If the sole purpose of taxation is to support the consumption of the ruling class, whether it enriches the ruler or his agents will not matter to the taxpayers. However, unlike corruption, taxation is rarely a pure rent-seeking activity. The ruler, as the owner of his domain, may use the tax receipts to invest in public goods to keep his property productive. If so, the competition between the ruler and the agents over the economic surplus may have an impact on social welfare, especially in the long run.

To formalize our hypothesis, we build a dynamic principal-agent model and analyze optimal taxation and public goods provision in a stable dictatorship. The ruler taxes the peasants through agents and invests part of the tax revenue in a local public good that protects the economy from exogenous shocks (e.g., natural disasters). If the ruler under-invests in the public good, the risk of a large shock destroying the economy increases.

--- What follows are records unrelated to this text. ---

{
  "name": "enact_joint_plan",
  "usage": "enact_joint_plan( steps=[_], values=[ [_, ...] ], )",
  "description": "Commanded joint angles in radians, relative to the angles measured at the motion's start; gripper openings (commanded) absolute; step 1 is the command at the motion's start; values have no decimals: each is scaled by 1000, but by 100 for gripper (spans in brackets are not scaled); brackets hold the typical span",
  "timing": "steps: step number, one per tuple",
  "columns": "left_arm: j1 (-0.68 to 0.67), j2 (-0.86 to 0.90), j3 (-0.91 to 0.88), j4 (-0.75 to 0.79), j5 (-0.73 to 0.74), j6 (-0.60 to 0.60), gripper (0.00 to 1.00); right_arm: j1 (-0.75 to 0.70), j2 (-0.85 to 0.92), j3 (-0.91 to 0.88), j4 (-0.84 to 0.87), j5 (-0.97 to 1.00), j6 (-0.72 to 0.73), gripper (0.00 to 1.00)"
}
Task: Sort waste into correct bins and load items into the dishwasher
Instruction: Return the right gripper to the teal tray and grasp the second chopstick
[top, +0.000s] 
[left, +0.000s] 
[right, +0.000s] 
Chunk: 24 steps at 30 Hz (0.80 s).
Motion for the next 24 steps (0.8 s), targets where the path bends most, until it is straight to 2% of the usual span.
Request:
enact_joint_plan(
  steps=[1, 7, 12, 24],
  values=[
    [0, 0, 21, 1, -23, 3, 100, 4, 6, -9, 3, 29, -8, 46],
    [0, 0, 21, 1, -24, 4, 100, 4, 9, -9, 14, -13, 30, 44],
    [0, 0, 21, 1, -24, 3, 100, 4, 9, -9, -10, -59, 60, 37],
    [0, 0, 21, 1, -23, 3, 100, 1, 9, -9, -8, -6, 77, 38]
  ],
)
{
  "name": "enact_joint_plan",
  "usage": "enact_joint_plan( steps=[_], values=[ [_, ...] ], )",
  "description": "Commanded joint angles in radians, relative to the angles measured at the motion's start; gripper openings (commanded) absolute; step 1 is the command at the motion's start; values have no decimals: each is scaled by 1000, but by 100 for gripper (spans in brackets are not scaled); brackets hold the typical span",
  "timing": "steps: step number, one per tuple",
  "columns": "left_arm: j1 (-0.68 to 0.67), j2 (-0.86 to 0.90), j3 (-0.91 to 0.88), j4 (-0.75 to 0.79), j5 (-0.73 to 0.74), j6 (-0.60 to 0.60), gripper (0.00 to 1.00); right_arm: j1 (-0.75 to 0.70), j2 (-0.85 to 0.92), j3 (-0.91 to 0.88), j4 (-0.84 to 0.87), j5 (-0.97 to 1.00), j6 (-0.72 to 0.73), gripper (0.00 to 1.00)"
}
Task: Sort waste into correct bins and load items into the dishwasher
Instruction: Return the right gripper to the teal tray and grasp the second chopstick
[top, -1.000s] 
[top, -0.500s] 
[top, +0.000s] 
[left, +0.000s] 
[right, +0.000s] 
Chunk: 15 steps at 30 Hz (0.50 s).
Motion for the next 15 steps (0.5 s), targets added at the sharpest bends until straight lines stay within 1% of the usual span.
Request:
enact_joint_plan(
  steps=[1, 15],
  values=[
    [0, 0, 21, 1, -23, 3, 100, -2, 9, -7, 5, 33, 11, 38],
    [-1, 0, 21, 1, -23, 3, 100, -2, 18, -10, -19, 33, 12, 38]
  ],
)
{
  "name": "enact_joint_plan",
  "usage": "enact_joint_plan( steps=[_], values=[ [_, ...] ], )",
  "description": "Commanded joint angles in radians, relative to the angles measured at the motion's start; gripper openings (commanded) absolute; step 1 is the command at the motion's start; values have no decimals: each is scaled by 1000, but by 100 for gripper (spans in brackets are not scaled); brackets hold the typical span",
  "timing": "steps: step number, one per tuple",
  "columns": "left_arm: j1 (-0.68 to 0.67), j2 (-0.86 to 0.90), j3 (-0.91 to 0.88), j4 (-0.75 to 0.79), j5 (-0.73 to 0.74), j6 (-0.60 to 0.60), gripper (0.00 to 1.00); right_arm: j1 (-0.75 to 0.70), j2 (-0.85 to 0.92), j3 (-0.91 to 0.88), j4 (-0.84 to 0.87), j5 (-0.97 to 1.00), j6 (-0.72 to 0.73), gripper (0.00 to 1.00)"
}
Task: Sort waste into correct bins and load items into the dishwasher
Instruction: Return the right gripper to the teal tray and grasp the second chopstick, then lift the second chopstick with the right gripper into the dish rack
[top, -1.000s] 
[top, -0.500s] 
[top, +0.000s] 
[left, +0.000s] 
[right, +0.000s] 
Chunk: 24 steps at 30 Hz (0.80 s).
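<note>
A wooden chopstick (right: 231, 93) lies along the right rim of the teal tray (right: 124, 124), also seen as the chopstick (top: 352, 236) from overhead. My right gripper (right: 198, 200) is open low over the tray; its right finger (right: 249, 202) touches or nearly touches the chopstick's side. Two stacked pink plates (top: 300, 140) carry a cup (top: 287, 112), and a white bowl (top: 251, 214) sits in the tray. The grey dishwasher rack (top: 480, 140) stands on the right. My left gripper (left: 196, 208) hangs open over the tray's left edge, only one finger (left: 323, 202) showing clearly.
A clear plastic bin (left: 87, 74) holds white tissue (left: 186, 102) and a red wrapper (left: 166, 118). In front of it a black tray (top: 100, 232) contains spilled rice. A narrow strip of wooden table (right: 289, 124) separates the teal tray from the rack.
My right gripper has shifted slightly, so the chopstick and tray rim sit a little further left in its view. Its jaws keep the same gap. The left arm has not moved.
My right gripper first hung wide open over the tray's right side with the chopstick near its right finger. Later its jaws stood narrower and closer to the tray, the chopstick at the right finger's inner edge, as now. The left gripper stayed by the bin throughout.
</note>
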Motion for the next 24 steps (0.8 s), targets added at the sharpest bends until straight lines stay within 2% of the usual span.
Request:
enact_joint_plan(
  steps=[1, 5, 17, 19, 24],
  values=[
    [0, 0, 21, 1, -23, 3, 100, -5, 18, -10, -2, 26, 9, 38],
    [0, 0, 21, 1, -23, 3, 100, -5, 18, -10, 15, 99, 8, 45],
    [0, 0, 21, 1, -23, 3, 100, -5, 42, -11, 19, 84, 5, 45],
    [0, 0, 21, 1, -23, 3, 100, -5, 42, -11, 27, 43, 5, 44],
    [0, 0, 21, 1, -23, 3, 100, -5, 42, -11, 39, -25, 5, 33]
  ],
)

The static predictions of the model are straightforward: holding monitoring technology constant, as the geographical size of the ruler’s domain increases, bureaucratic expropriation worsens and per capita tax revenue falls due to managerial diseconomies of scale.

New insights come from the dynamic implications. While one may expect economic expansion to generate more tax revenues and higher public good investments, this is not always the case. The model predicts that economic expansion could actually hurt the ruler because it also exacerbates agency problems. When monitoring cost is sufficiently high, bureaucratic expropriation will outpace economic expansion. It is only when monitoring cost is low that economic change is likely to bring net benefits to the ruler as well as the population.

Our model provides a potential explanation for the tax revenue dynamics in China and Japan documented in Fig. 1. To further check its implications, we examine the provision of local public goods (coinage, transportation network, urban management, forest protection, famine relief) in the two regimes. In line with the model’s prediction, we find that, compared to the Chinese emperor, the Tokugawa shogun displayed a greater capability to provide these public goods over a longer period of time.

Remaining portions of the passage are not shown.